С этих пор доктор Бин сделался осторожнее, перестал впускать ко мне знакомых и сам почти не отходил от меня…
Однажды - я уже сидел в креслах - во мне не было беспокойства, но тяжкая, тяжкая грусть, как свинец, давила грудь мою. Доктор смотрел на меня с невыразимым участием…
- Послушайте, - сказал я, - теперь я чувствую себя уже довольно крепким; не скрывайте от меня ничего: неизвестность более терзает меня…

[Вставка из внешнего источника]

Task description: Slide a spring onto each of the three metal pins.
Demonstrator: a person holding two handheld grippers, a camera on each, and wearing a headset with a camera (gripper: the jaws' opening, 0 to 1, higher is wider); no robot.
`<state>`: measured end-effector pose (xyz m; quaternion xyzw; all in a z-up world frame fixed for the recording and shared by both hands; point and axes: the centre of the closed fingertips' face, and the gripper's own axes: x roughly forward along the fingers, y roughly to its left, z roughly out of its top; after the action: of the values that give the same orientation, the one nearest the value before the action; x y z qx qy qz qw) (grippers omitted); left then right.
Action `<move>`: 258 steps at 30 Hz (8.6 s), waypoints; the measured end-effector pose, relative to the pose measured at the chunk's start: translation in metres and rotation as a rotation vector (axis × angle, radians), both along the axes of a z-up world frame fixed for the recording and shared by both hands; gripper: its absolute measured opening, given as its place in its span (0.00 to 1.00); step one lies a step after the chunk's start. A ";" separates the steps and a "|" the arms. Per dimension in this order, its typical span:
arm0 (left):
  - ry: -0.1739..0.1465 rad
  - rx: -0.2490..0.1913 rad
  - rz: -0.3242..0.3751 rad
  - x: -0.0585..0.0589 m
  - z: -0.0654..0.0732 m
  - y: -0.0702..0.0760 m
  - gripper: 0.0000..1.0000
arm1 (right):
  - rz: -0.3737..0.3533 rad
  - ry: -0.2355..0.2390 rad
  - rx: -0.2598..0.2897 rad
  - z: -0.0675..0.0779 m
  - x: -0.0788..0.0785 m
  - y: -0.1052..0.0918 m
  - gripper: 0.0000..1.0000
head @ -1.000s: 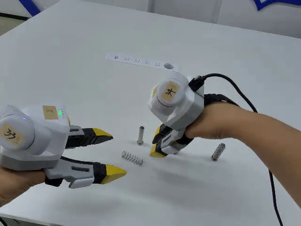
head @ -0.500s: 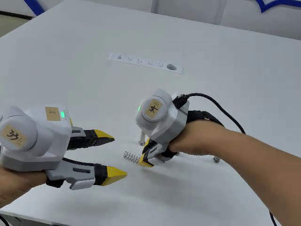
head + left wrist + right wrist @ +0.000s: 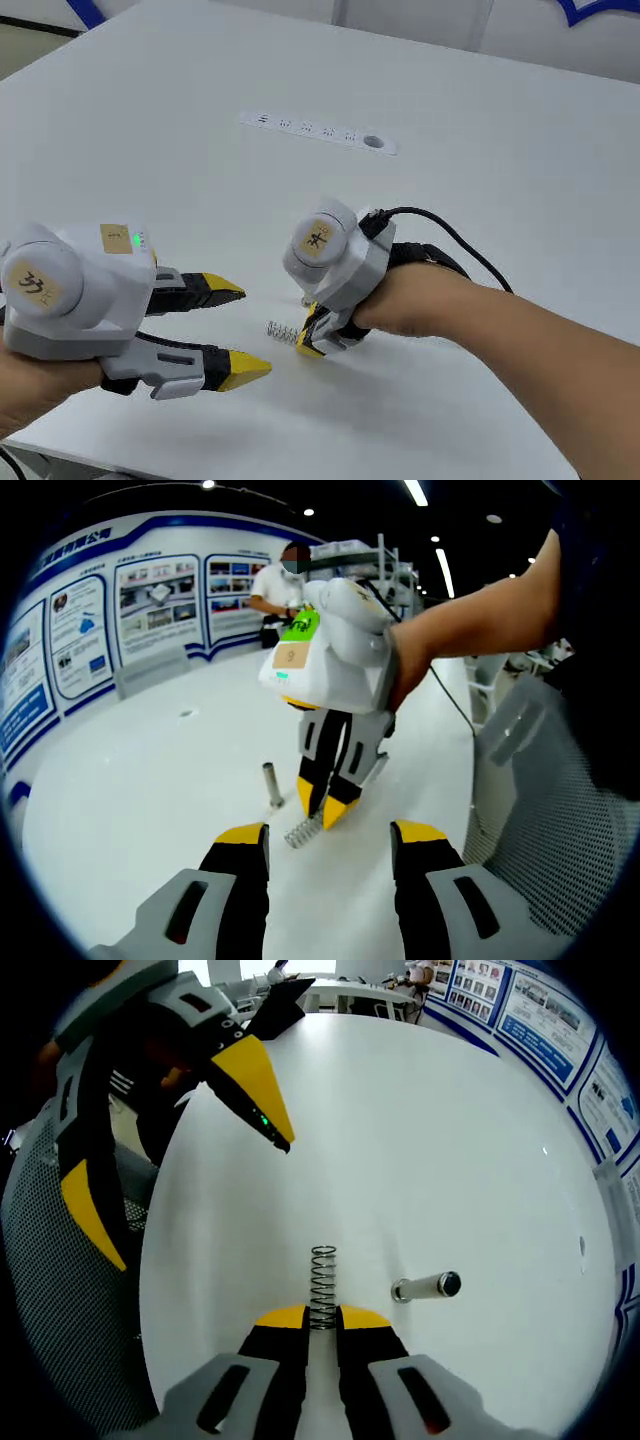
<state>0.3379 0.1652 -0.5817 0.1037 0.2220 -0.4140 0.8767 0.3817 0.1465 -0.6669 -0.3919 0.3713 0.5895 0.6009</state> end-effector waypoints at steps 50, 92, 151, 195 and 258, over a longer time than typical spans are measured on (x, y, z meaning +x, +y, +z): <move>-0.047 0.049 -0.268 -0.014 -0.004 -0.044 0.11 | 0.203 0.059 -0.029 0.080 -0.060 -0.032 0.12; -0.042 -0.016 -0.232 -0.011 0.006 -0.044 0.10 | 0.249 0.009 0.087 0.113 -0.064 0.003 0.12; -0.058 -0.048 -0.016 -0.004 0.015 -0.001 0.49 | 0.084 -0.127 0.123 0.110 0.043 0.009 0.12; -0.036 -0.037 0.006 -0.006 0.007 0.007 0.49 | 0.004 -0.051 0.088 0.044 0.051 0.015 0.12; -0.023 -0.027 -0.015 0.001 0.008 -0.003 0.53 | -0.158 -0.135 0.210 0.080 0.055 -0.077 0.33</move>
<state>0.3388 0.1618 -0.5733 0.0982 0.2055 -0.4223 0.8774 0.4369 0.0699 -0.5867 -0.3354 0.2959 0.5483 0.7066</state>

- Спрашивайте, - отвечал доктор уныло, - я готов отвечать вам…
- Что тетушка?
- Умерла.
- А Софья?
- Вскоре после нее, - проговорил почти со слезами добрый старик.
- Когда? Как?
- Она была совершенно здорова, но вдруг, накануне Нового года, с нею сделались непонятные припадки; я срода не видал такой болезни: все тело ее было как будто обожжено…
- Обожжено?
- Да! То есть имело этот вид; я говорю вам так, потому что вы не знаете медицины; но это, разумеется, был род острой водяной…
- И она долго страдала?..
- О, нет, слава Богу! Если бы вы видели, с каким терпением она сносила свои терзания, обо всех спрашивала, всем занималась… Право, настоящий ангел, хотя и была немножко простовата. Да, кстати, она и об вас не забыла: вырвала листок из своей записной книжки и просила меня отдать вам на память. Вот он.
Я с трепетом схватил драгоценный листок: на нем были только следующие слова из какой-то нравоучительной книжки: "Высшая любовь страдать за другого…" С невыразимым чувством я прижал к губам этот листок. Когда я снова хотел прочесть его, то заметил, что под этими словами были другие: "Все свершилось!" - говорило магическое письмо: "Жертва принесена! Не жалей обо мне - я счастлива! Твой путь еще долог, и его конец от тебя зависит. Вспомни слова мои: чистое сердце - высшее благо; ищи его".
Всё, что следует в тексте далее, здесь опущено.